● **Exercise instructions**
Your answer should be only the lines below from the one with "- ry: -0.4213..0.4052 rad" to the one with "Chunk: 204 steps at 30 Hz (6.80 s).", repeated exactly, ends included.
*** Block opens ***
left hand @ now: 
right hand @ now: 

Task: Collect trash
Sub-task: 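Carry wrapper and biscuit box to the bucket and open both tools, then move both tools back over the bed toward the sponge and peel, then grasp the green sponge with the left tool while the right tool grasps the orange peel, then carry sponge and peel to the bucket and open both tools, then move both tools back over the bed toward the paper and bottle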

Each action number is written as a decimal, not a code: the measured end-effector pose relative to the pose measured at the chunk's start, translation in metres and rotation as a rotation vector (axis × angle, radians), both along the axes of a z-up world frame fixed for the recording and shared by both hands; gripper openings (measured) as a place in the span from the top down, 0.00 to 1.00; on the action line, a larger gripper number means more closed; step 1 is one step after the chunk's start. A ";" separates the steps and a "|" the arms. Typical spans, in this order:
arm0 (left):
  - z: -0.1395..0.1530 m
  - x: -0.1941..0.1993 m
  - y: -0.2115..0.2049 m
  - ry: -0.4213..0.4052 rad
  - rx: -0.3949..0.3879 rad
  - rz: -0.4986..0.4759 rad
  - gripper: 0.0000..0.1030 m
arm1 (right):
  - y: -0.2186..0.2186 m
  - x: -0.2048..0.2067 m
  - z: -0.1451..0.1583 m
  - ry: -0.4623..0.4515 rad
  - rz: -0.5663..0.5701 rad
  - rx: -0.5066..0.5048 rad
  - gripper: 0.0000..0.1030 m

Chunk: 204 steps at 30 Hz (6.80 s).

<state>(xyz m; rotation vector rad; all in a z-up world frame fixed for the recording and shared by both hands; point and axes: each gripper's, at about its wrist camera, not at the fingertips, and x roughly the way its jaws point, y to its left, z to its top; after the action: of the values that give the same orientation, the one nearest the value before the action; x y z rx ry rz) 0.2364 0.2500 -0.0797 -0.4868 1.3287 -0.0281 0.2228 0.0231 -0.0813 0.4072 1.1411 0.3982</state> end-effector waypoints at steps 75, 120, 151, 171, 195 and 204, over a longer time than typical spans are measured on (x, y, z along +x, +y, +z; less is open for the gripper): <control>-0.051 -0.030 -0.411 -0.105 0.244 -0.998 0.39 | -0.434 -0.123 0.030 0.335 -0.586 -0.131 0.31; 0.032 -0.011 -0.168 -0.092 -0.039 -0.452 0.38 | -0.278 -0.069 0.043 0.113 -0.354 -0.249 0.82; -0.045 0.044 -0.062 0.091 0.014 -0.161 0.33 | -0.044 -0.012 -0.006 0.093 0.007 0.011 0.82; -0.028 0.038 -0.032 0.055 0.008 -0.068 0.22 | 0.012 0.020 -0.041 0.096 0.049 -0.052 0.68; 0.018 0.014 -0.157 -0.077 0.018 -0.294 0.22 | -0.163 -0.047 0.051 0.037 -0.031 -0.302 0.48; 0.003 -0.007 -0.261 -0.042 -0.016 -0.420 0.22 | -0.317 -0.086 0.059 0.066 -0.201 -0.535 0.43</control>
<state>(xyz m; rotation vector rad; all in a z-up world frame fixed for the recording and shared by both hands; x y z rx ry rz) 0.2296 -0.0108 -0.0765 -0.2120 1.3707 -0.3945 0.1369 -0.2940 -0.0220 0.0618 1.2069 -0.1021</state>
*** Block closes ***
● **Completed exercise**
  - ry: -0.4213..0.4052 rad
  - rx: -0.3949..0.3879 rad
  - rz: -0.4986..0.4759 rad
  - gripper: 0.0000..0.1030 m
arm1 (right):
  - y: -0.2186..0.2186 m
  - x: -0.2048..0.2067 m
  - z: -0.1451..0.1583 m
  - ry: -0.4623..0.4515 rad
  - rz: -0.5663..0.5701 rad
  - rx: -0.5066..0.5048 rad
  - gripper: 0.0000..0.1030 m

Chunk: 204 steps at 30 Hz (6.80 s).

This output contains the complete answer.